Ya le ha costado al Tribunal Supremo español evacuar su sentencia sobre el que se pongan como se pongan cavernarios y contra cavernarios retroalimentados del terruño se llama caso Miñano.
Y no, tampoco era el mayor escándalo de corrupción del PNV, porque si hay algo que ha vuelto a quedar claro, al igual que en el fallo original, es que la formación jeltzale no ha tenido ni arte ni parte en las mangonerías de Chicho de Miguel y allegados en el pille.
Ni un pajolero euro se fue a Sabin Etxea, así que, versionando la célebre frase del recientemente fallecido Nicolás Redondo Urbieta, los que sostienen contra viento y marea lo contrario mienten, y lo saben.
No voy a repetir lo que ya han podido leer en los editoriales del Grupo Noticias, que suscribo del punto a la cruz. Sí quiero subrayar, sin embargo, el gran aprendizaje de este pésimo serial por entregas que dura ya un decenio largo.
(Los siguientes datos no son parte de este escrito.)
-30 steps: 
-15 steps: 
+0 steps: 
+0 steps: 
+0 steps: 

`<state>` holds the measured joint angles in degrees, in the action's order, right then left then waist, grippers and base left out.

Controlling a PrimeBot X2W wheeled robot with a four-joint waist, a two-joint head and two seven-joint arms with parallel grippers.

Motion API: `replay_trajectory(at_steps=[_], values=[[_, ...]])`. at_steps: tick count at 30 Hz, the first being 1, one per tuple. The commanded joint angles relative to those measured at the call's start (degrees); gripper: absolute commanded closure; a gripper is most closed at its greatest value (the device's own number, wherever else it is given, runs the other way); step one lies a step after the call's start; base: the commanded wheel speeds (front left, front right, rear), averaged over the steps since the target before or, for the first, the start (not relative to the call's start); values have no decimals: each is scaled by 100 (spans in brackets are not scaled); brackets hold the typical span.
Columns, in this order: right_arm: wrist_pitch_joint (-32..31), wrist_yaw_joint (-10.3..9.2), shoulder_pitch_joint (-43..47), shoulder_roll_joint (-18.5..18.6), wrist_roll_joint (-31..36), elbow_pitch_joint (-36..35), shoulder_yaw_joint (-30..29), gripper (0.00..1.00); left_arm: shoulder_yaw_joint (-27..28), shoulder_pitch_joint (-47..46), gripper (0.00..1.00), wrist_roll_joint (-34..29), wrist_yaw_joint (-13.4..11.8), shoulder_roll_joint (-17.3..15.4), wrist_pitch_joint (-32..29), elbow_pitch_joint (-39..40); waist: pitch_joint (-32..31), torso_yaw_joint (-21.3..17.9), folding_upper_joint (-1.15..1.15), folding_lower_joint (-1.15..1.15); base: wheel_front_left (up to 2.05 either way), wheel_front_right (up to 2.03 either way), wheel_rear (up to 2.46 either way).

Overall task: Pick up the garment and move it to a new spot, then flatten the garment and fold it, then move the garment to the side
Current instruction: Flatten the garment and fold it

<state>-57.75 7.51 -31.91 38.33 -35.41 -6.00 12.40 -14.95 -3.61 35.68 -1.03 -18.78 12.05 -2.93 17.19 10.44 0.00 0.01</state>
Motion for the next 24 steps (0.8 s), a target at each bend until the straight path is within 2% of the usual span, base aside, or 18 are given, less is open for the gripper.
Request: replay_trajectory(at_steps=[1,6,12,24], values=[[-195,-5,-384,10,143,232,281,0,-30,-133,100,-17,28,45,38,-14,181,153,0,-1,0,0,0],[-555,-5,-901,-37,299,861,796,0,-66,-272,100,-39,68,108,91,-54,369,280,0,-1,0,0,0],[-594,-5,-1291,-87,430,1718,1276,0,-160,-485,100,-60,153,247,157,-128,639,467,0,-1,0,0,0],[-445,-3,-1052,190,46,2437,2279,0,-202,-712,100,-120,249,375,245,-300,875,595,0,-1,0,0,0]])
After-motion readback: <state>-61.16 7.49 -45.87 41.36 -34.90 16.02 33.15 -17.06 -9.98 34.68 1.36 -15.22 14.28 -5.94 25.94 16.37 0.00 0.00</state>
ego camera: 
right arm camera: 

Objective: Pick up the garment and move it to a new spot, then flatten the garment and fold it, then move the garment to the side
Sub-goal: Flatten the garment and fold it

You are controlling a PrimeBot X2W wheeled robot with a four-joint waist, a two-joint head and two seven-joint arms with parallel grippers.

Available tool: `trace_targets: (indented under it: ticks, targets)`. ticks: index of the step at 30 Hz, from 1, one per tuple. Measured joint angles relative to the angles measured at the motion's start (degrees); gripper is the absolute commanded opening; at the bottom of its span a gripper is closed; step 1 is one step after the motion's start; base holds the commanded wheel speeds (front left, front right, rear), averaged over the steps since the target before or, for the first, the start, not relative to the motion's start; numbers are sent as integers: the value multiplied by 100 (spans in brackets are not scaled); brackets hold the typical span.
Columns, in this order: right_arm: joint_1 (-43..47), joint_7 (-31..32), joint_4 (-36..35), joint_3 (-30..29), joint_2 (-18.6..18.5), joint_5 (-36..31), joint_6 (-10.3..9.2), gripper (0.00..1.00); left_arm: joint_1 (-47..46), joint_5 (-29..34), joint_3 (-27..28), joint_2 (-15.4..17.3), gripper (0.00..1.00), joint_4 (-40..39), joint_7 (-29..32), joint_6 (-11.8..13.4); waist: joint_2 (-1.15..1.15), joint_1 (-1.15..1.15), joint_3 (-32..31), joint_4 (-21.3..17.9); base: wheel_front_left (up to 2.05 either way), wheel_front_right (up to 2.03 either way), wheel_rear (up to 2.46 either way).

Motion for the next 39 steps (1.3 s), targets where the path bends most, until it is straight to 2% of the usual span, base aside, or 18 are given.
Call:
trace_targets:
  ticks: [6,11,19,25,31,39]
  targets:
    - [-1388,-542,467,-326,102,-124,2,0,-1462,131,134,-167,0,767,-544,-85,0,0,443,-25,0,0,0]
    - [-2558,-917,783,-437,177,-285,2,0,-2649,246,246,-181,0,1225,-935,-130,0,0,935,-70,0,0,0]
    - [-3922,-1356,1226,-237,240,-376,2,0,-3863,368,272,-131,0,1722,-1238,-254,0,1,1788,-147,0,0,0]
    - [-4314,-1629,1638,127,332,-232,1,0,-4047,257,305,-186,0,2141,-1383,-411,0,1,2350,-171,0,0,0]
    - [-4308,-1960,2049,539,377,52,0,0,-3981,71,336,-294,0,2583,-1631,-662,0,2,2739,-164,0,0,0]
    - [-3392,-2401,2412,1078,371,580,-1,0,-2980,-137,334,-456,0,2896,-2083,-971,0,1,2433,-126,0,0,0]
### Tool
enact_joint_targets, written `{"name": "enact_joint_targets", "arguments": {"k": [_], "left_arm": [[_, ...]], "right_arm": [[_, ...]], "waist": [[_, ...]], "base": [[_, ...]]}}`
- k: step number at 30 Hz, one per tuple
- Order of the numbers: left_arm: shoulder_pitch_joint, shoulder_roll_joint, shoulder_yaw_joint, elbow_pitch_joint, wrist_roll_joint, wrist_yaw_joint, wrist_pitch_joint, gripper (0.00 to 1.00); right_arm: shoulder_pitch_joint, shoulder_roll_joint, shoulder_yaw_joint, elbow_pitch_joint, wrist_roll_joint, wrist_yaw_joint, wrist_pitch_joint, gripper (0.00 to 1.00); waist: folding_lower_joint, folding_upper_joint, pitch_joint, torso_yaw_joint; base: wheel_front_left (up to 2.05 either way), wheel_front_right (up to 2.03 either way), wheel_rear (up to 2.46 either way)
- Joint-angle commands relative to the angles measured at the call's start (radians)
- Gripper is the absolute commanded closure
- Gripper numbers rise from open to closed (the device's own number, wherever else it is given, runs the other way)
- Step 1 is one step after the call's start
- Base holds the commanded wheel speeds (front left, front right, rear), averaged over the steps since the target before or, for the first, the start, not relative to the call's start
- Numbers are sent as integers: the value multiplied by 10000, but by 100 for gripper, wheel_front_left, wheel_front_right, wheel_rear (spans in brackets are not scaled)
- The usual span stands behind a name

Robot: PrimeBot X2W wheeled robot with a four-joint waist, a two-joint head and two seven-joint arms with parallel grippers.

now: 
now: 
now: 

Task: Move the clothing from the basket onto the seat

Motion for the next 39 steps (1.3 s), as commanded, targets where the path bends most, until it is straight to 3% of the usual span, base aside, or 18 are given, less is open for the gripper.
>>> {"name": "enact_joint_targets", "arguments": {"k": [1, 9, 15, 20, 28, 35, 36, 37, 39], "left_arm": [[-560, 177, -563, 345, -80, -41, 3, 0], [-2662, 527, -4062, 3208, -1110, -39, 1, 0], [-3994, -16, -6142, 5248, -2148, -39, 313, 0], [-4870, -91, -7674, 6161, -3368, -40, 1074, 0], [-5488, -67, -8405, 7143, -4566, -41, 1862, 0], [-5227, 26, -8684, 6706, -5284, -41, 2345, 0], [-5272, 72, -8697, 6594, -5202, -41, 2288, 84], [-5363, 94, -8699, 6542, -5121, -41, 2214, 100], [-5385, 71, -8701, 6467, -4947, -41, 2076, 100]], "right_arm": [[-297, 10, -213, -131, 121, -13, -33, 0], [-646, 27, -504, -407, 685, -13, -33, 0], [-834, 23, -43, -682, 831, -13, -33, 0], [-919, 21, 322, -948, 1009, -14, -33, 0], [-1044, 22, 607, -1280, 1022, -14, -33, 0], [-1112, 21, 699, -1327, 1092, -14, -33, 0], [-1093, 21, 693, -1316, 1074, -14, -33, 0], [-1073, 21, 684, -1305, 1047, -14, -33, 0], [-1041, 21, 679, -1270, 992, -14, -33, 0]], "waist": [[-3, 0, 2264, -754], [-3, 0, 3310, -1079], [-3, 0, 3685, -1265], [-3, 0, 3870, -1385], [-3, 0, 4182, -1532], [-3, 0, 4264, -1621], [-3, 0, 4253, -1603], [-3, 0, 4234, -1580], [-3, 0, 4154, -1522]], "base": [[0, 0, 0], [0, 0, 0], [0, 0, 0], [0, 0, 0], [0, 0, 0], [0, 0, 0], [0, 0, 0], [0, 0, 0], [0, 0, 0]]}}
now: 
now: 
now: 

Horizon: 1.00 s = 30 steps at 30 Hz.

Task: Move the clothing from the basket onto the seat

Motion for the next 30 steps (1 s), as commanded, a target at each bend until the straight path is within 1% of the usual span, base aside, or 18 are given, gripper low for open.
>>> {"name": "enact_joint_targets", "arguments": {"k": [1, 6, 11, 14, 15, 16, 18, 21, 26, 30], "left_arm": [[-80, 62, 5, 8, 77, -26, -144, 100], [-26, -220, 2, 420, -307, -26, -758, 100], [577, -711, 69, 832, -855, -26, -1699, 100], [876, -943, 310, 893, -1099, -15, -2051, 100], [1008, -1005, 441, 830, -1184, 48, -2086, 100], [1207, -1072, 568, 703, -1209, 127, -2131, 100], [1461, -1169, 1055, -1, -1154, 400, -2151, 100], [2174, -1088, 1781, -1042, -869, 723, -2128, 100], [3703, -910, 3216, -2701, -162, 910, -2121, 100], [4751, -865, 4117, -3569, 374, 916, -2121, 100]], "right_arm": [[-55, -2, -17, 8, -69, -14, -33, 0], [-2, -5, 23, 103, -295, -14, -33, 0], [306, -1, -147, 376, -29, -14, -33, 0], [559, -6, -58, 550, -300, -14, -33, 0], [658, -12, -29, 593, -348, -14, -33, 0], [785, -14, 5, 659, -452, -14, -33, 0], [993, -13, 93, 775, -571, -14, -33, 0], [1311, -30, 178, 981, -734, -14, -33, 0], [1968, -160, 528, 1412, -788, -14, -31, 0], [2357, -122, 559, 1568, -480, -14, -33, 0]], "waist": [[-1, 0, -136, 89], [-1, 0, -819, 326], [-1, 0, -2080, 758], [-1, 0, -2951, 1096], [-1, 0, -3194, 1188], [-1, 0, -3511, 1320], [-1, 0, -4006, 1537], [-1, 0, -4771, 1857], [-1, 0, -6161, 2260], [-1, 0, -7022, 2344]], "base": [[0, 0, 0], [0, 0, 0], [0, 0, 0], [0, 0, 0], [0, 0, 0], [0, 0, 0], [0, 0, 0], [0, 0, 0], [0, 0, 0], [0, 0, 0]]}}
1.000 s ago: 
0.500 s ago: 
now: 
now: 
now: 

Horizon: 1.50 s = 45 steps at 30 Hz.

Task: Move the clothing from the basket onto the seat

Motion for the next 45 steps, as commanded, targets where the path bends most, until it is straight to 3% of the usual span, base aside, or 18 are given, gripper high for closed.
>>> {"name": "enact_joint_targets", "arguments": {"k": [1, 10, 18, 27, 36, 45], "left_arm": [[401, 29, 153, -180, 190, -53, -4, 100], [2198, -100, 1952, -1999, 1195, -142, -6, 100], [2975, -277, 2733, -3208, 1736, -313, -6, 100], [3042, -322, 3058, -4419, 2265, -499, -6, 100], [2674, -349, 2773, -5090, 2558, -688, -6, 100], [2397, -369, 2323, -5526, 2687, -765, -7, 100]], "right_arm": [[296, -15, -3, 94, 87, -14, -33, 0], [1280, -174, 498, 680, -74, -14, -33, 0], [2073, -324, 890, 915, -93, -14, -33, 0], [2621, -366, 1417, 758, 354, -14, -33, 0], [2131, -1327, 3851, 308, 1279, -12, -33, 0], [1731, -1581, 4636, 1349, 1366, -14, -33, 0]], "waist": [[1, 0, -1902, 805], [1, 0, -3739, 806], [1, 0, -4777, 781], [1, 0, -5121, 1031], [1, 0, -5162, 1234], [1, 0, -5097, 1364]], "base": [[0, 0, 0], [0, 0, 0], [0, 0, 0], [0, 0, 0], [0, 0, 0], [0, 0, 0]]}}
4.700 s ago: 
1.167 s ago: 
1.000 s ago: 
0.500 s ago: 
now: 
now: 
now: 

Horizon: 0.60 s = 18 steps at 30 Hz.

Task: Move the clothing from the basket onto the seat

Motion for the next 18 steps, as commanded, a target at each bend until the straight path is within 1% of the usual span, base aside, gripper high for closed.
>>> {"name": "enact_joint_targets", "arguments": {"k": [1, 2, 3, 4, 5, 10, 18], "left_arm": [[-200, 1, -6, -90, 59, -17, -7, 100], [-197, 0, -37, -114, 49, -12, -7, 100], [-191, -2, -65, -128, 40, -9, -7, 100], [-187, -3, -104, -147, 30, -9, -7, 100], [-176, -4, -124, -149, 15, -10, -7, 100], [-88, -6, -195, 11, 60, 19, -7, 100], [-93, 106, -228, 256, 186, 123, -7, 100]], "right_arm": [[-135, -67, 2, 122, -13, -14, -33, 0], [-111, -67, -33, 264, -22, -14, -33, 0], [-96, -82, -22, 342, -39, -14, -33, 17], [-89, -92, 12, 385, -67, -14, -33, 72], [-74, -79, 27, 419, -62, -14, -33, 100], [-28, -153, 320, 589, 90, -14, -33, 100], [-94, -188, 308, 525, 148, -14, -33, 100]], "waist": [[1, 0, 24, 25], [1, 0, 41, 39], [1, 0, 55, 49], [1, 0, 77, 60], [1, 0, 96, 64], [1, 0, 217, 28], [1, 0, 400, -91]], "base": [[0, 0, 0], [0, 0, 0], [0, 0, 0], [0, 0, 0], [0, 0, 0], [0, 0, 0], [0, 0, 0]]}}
La denuncia de la corrupción política no atiende a principios éticos, es solo una herramienta más en la brega partidista. Y si hace falta, como estamos viendo, se retuercen los hechos y se pisotea la verdad con declaraciones de chunta-chunta para buscar titulares de aluvión.
Y lo brutalmente revelador es que coincidan en la misma acometida siglas y terminales mediáticas teóricamente contrapuestas, cuando no directamente irreconciliables.
Todo ocultando sistemáticamente el dato fundamental: desde el minuto uno, el capo dei capi de Miguel fue desposeído de su cargo de diputado foral por el inolvidable diputado general Xabier Agirre y se le exigió, además, la devolución del carné del partido. Nómbrenme una actuación igual de contundente.